I hope this last month has been about having fun on group rides, knocking off some gran fondos or group century rides and, for many of us Midwesterners, starting the transition to the off-road. This unstructured, but high volume riding is a good way to celebrate all that is cycling. As these rides get harder to complete (weather, daylight, fatigue) we need to start building a plan to balance life, rate-limiting factors, fun and opportunity. If we do this correctly we can set ourselves up for a great 2020 year of events and fitness without relying on "getting in shape in the springtime" to do so.
I have been thinking about next year a lot lately and this is what I’ve realized: so many of us think that spring is the secret to a great summer of events when, really, it is the winter that holds the key. And, guess what, folks: done properly, it takes less time than you think!
A great winter of training ushers in a lovely spring and summer. The intention behind winter training offers fewer miles, but with more purpose, better eating and diversified workouts. Let’s think about this for a second…
With purposeful indoor workouts, a great strength training program and some longer, easier work done on the trail, not only we can maintain our fitness, but perfect our cycling skills, improve our aerobic and anaerobic engines, have great training-life balance and hit the spring ready for longer outdoor rides.
Here is how I like to think about it:
1. Two intensity days is plenty for most people.
2. Build your strength slowly, but make sure to make this a priority.
3. Eat less since you’re training less, but make sure you balance that with your exercise focus (i.e., 1:1 carb to protein focus throughout the day, adjusted according to workout focus; more strength training = more protein, more intensity rides = more carbs).
4. Indoor training needs to include intensity mixed with skill development (our new VQ software does this better than any indoor ride experience I have ever seen!!!). It is so important to work on skills along with building power and we can do this through fun and engaging drills, monthly indoor VQ events, neuromuscular work, gamification and more... I have never been more excited about how we will be able to build the cycling toolbox while making everyone stronger!
5. Test to figure out what a perfect week will look like, knowing your FTP is not good enough in determining how you can improve. Learning more about where your power is coming from and whether you need more steady state work, intensity rides, neuromuscular work, explosive efforts or nutrition adjustments can only be determined through our metabolic lactate test or a whole lot of trial and error and critical power (CP) testing. I strongly suggest learning this before you dial in your fall and winter programs. Balancing intensity, endurance, skill development and neuromuscular work is difficult without an understanding of your physiology. Our metabolic lactate test will give you a very good idea of how you (or you and your coach) should structure your fall and winter programs and what amounts of all these things will best suit you and your goals.

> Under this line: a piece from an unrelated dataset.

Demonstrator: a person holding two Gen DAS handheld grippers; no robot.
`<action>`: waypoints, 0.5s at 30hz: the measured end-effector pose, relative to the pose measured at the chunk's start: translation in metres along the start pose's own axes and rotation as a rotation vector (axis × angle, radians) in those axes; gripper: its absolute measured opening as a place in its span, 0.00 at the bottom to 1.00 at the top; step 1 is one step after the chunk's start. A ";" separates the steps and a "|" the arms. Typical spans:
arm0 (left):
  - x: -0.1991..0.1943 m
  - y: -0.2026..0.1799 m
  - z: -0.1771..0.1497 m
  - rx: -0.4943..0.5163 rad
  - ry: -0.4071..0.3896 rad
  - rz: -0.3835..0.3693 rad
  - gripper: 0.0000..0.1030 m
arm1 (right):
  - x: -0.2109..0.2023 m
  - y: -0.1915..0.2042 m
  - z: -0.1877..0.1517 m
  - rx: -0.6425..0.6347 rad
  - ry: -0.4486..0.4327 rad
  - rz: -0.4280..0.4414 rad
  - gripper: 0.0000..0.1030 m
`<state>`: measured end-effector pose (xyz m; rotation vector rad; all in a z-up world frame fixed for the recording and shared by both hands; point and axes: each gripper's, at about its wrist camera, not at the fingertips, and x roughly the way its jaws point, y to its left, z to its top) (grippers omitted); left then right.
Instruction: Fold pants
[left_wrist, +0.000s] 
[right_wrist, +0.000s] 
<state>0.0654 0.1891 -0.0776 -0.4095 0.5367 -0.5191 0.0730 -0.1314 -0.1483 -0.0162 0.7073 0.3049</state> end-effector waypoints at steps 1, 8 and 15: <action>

6. Do something other than cycling or tri-training at least once a week. Play hockey, cross-country ski, ice skate, trail run, row, etc... Building other skill sets and keeping your athleticism is important and critical to overall mental and athletic balance.
The spring is too late to start thinking about 2020. That process starts now and, if balanced correctly, it will cause less spring panic and way less summer burnout from overtraining as you try desperately to pack in more training than you can handle to get ready for that big endurance gravel event. So, start a more balanced approach to your journey now and you will find yourself motivated and fit like never before come July!